*Problem to solve*. Drop the pictures and restate the rest of the listing word for word.

Segment Start: Data section

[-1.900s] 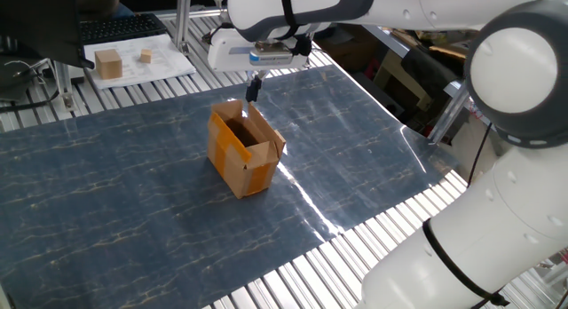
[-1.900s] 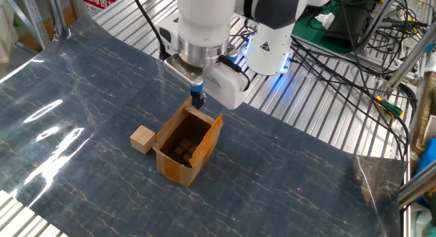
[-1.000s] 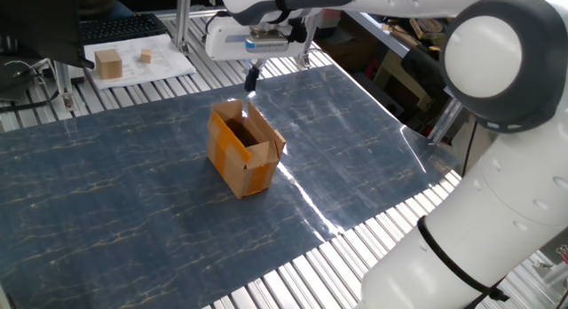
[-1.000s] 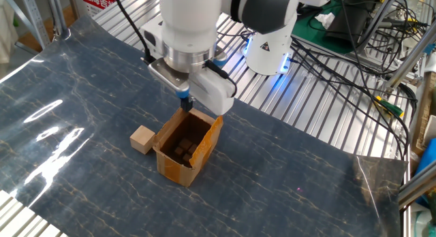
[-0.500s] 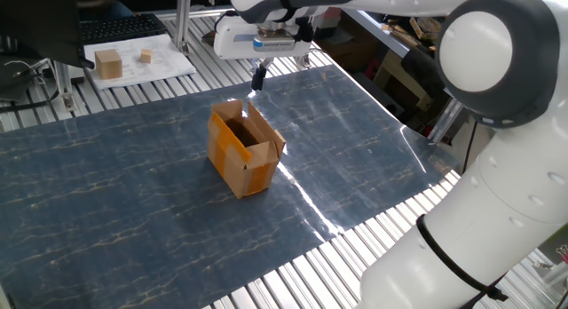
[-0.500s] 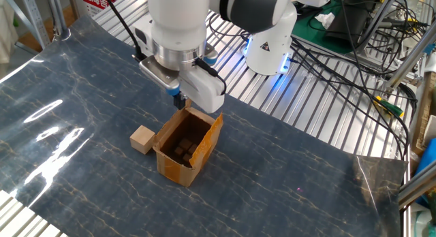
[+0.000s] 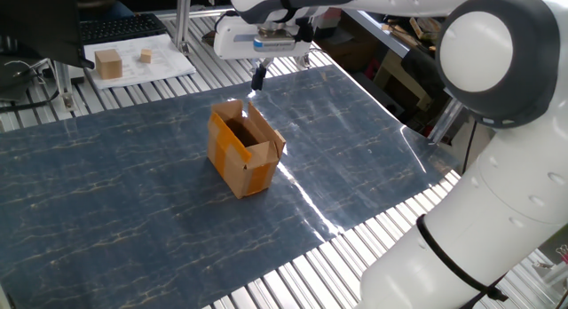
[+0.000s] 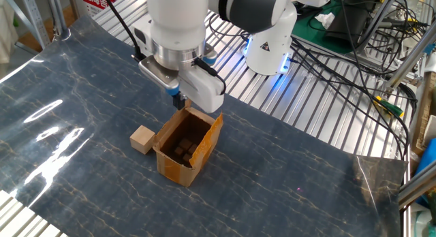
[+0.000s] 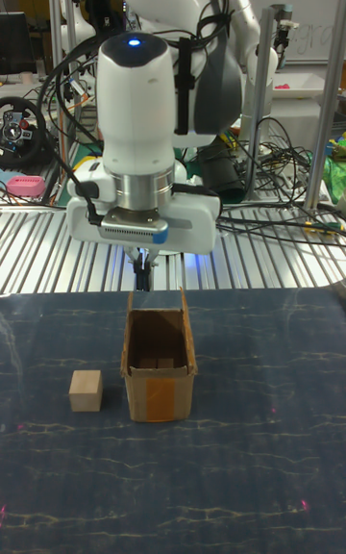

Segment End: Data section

*Exercise output*.
[-1.900s] 
[-1.900s] 
[-1.000s] 
[-1.000s] 
[-0.500s] 
[-0.500s] 
[+0.000s] 
[+0.000s] 
[+0.000s] 

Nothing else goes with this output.